Using the entries below, copy exactly each line from the line with "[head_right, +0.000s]" up to and including the line with "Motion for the", with every picture left out.

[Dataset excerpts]
──────

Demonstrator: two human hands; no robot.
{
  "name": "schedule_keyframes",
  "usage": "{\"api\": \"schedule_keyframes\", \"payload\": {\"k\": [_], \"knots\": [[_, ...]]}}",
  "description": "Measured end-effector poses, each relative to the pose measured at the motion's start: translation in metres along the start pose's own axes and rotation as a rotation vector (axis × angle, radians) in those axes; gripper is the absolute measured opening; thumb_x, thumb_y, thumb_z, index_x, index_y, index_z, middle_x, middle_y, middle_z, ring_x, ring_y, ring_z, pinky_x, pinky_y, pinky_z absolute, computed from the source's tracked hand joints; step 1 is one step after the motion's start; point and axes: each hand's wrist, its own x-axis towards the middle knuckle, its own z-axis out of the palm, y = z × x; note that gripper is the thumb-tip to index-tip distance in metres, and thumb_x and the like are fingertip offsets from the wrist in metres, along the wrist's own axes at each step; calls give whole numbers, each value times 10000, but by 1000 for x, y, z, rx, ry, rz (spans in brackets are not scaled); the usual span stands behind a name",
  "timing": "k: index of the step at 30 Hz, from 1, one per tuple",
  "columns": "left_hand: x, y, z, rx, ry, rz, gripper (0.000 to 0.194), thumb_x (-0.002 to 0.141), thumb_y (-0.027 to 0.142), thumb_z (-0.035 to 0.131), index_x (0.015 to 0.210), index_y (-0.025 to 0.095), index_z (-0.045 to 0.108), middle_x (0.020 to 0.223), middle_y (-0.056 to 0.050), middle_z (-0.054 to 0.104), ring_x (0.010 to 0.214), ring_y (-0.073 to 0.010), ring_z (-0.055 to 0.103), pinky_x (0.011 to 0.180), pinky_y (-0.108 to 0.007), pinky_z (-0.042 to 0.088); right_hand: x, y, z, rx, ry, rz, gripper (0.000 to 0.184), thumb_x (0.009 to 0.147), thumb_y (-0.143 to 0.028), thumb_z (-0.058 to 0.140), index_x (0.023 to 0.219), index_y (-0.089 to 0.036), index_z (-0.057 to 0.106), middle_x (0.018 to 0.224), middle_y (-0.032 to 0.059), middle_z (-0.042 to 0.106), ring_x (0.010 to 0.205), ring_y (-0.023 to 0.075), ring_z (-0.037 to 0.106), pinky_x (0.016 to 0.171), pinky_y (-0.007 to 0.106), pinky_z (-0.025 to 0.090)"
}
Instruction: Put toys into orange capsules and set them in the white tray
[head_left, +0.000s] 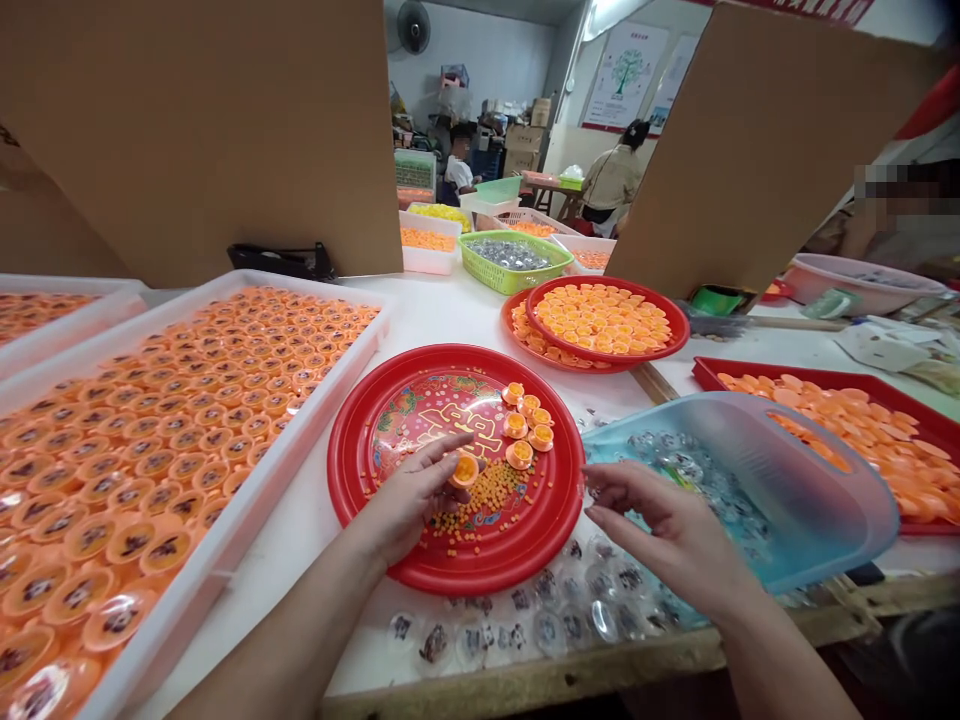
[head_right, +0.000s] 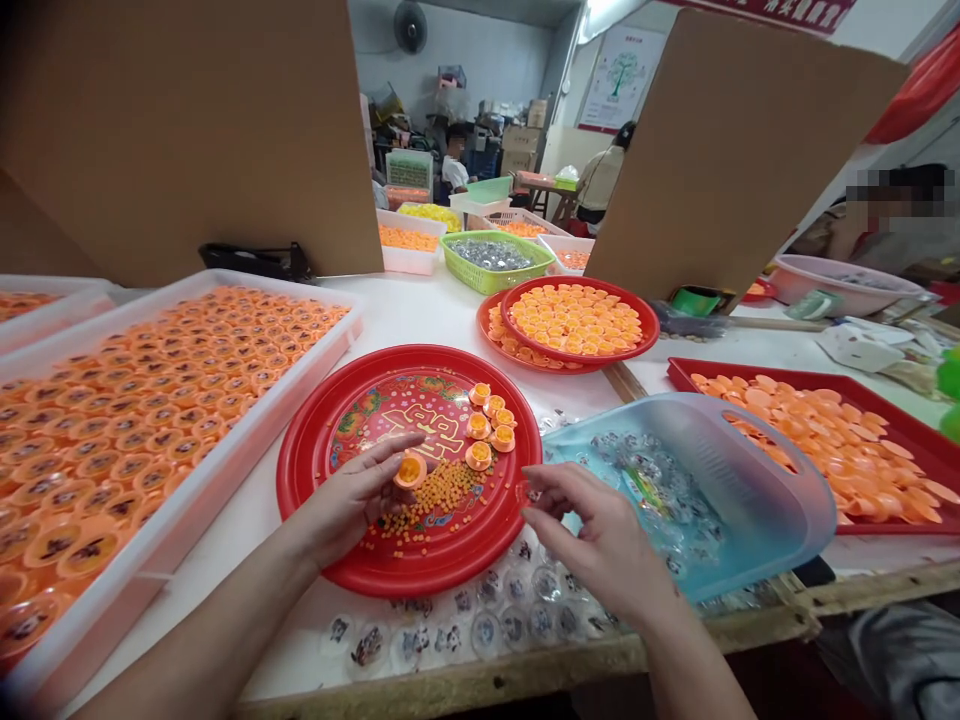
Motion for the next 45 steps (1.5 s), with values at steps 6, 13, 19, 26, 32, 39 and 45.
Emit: {"api": "schedule_keyframes", "payload": {"k": [6, 13, 19, 26, 32, 39, 45], "knots": [[0, 0, 4, -120, -70, 1, 288, 848, 283, 555, 1100, 148, 590, 878, -71, 648, 675, -116, 642, 605, -188, 510, 37, -33, 37, 107, -86, -221, 231, 848, -186, 560, 1076, -218, 574, 958, 44, 597, 823, 163, 580, 722, 302, 494], [1, 4, -1, -148, -42, 43, 215, 824, 260, 602, 1010, 158, 563, 821, -54, 655, 706, -136, 665, 645, -209, 536, 83, -42, 68, -92, -80, -370, 240, 875, -192, 528, 1105, -203, 595, 891, 57, 585, 798, 179, 569, 694, 319, 474], [2, 5, -2, -162, -22, 76, 258, 776, 290, 664, 945, 145, 532, 784, -42, 643, 666, -124, 645, 627, -220, 531, 89, -38, 71, 27, -218, -385, 309, 868, -178, 543, 1163, -258, 582, 826, 7, 619, 732, 138, 583, 668, 269, 472], [2, 0, 4, -137, -22, 54, 343, 713, 317, 723, 941, 150, 529, 808, -33, 624, 716, -130, 625, 660, -253, 525, 85, -29, 66, 60, -233, -287, 244, 784, -124, 622, 1009, -218, 626, 814, -8, 631, 711, 131, 578, 634, 245, 459], [3, 1, 6, -107, -17, 106, 322, 725, 269, 718, 986, 164, 561, 942, -43, 615, 814, -137, 610, 742, -290, 528, 82, -28, 67, 81, -160, -309, 236, 801, -146, 598, 1025, -218, 621, 909, 24, 642, 810, 156, 594, 724, 289, 482], [2, 1, 7, -72, 14, 142, 315, 693, 273, 741, 953, 150, 612, 933, -59, 654, 787, -145, 634, 774, -313, 521, 80, -32, 72, 102, -119, -268, 288, 804, -197, 601, 1085, -252, 636, 870, 16, 664, 742, 155, 607, 668, 288, 494], [1, 2, 6, 24, 77, 163, 362, 662, 284, 757, 975, 155, 629, 868, -52, 678, 722, -131, 629, 633, -235, 508, 79, -28, 77, 72, -48, -314, 181, 801, -210, 614, 981, -206, 637, 835, 26, 655, 753, 167, 609, 672, 297, 485]]}}
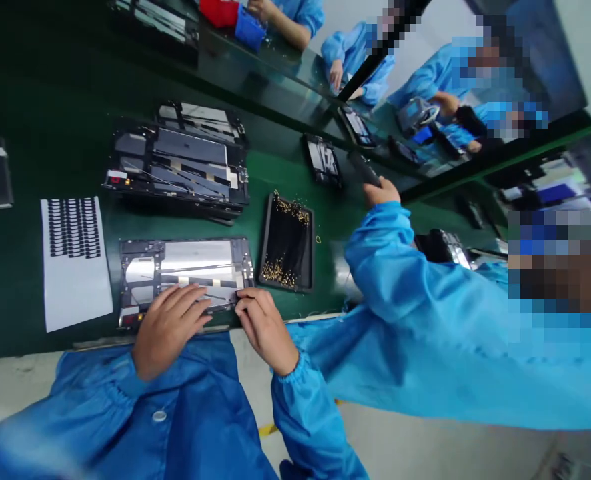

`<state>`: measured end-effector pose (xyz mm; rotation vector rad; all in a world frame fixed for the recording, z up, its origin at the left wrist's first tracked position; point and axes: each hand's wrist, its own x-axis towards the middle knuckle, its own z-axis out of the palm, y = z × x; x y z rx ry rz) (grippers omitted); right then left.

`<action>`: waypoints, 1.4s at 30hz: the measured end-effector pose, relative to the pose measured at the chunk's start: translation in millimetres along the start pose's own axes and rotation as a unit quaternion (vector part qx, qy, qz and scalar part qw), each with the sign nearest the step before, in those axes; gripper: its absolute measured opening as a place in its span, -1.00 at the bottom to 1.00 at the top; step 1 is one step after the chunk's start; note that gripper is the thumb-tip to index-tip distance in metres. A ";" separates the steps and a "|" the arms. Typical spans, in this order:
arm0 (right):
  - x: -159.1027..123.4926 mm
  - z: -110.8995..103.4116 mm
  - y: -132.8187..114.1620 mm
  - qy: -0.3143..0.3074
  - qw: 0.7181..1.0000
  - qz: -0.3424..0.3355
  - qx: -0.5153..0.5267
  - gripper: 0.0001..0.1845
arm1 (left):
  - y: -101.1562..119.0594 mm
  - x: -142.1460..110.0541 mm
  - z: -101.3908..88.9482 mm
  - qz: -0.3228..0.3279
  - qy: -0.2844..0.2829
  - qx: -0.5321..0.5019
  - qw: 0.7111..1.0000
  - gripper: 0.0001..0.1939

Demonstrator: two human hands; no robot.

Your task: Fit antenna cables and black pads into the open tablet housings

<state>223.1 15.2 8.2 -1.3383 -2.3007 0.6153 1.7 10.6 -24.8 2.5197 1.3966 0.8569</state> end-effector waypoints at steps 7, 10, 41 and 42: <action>2.4 9.6 -8.0 0.006 1.000 -0.023 0.007 -0.87 | -28.0 -3.6 -16.3 0.020 -0.038 -0.027 0.999 -0.76; 7.0 18.0 -17.0 -0.001 1.000 -0.023 -0.004 -0.88 | -17.9 -1.2 -15.2 0.001 -0.027 -0.057 0.998 -0.79; 3.1 24.7 -11.8 0.056 0.996 0.035 0.062 -0.84 | -9.0 6.0 -1.8 -0.008 -0.021 -0.065 0.998 -0.90; 1.7 25.3 -10.9 0.063 0.995 0.041 0.062 -0.84 | -8.5 6.1 -2.3 -0.007 -0.020 -0.064 0.998 -0.90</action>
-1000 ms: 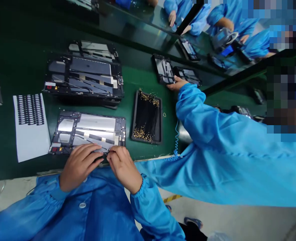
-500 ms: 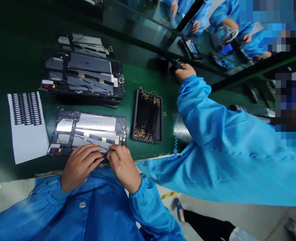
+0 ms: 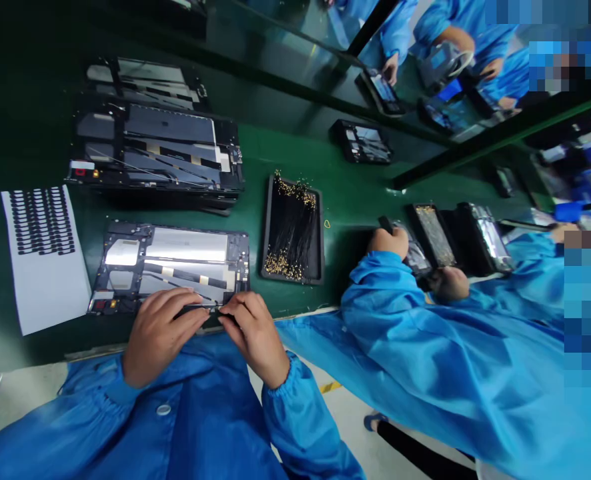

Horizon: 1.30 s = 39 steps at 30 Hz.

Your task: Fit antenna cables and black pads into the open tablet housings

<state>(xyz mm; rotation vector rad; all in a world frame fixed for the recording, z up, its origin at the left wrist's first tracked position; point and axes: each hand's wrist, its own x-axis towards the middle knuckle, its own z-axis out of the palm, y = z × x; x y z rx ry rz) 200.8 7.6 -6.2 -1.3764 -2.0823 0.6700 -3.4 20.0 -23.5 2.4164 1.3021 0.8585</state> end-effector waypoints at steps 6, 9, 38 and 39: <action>0.9 5.1 -0.8 0.000 1.000 0.003 -0.027 -0.91 | 2.5 3.4 -0.9 0.005 0.001 0.005 1.000 -0.89; 1.9 5.4 -1.0 -0.011 0.999 0.009 -0.031 -0.92 | 1.0 3.8 0.7 0.006 -0.003 -0.001 1.000 -0.87; -32.2 42.9 3.9 0.147 0.964 -0.109 -0.192 -0.42 | -5.2 -10.9 -0.7 0.108 0.017 0.054 0.993 -0.76; -32.3 42.2 2.2 0.141 0.964 -0.109 -0.195 -0.43 | -5.2 -10.6 -1.9 0.102 0.014 0.045 0.994 -0.77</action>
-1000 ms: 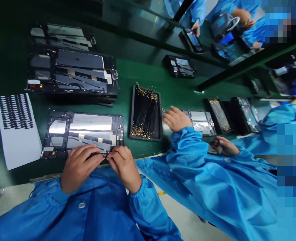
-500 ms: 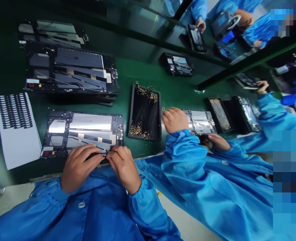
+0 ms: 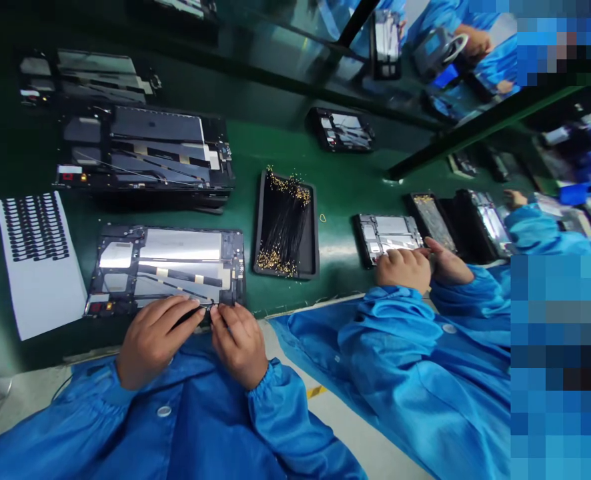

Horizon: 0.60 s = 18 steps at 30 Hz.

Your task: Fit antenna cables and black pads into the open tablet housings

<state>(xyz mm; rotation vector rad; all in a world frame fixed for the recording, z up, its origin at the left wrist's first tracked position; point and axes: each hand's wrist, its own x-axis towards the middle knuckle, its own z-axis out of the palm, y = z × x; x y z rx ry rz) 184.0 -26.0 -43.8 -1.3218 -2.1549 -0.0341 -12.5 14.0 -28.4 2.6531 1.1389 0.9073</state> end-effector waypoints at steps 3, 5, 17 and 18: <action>1.8 -4.0 -5.5 -0.038 0.999 0.011 -0.012 -0.47 | -2.7 -0.6 -9.7 -0.036 0.000 -0.020 0.999 -0.78; 2.7 -4.7 -9.8 -0.051 0.998 0.028 -0.033 -0.51 | -7.8 -4.8 -21.2 -0.073 0.011 -0.006 0.997 -0.71; -6.0 2.7 -3.3 -0.011 0.994 0.092 0.052 -0.41 | -36.7 -40.5 -52.6 -0.327 0.050 0.133 0.934 -0.46; -4.3 4.3 -2.1 0.002 0.989 0.137 0.054 -0.41 | -37.9 -41.4 -50.9 -0.331 0.052 0.122 0.934 -0.42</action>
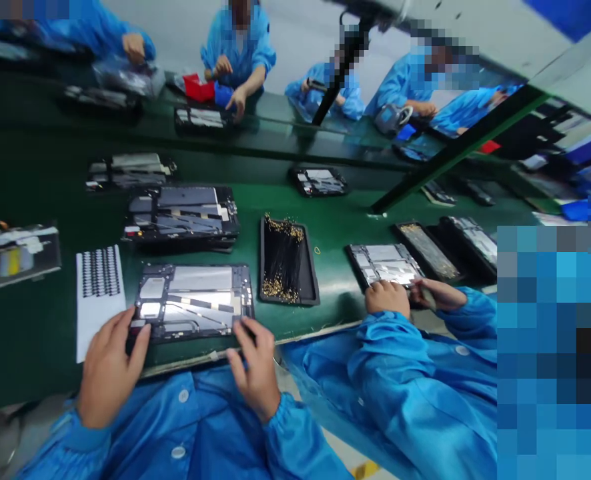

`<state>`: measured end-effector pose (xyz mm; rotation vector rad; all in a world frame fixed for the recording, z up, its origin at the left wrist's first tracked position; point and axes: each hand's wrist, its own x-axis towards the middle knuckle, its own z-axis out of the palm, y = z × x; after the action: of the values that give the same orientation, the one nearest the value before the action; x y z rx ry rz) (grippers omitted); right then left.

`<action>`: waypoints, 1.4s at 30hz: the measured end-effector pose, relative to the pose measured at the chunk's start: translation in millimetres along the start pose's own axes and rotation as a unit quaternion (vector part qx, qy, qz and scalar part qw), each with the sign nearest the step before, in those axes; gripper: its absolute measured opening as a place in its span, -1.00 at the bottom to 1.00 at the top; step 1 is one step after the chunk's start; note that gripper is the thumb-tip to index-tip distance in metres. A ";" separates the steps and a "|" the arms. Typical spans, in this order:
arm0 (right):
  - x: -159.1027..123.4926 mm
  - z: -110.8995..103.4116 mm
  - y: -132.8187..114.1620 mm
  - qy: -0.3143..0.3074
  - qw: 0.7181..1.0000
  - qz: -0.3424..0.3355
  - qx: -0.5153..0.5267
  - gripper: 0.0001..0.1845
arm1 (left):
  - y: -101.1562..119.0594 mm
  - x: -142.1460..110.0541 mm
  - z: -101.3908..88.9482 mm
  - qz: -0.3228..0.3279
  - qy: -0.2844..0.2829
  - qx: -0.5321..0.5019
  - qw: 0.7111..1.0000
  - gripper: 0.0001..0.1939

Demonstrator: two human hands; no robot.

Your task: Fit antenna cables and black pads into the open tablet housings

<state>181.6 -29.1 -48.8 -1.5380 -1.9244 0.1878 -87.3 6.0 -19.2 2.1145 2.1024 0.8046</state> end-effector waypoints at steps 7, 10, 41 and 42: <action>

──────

Expected answer:
[head_right, +0.000s] 
Motion for the next 45 steps (1.5 s), with values at steps 6, 13, 19, 26, 32, 39 and 45.

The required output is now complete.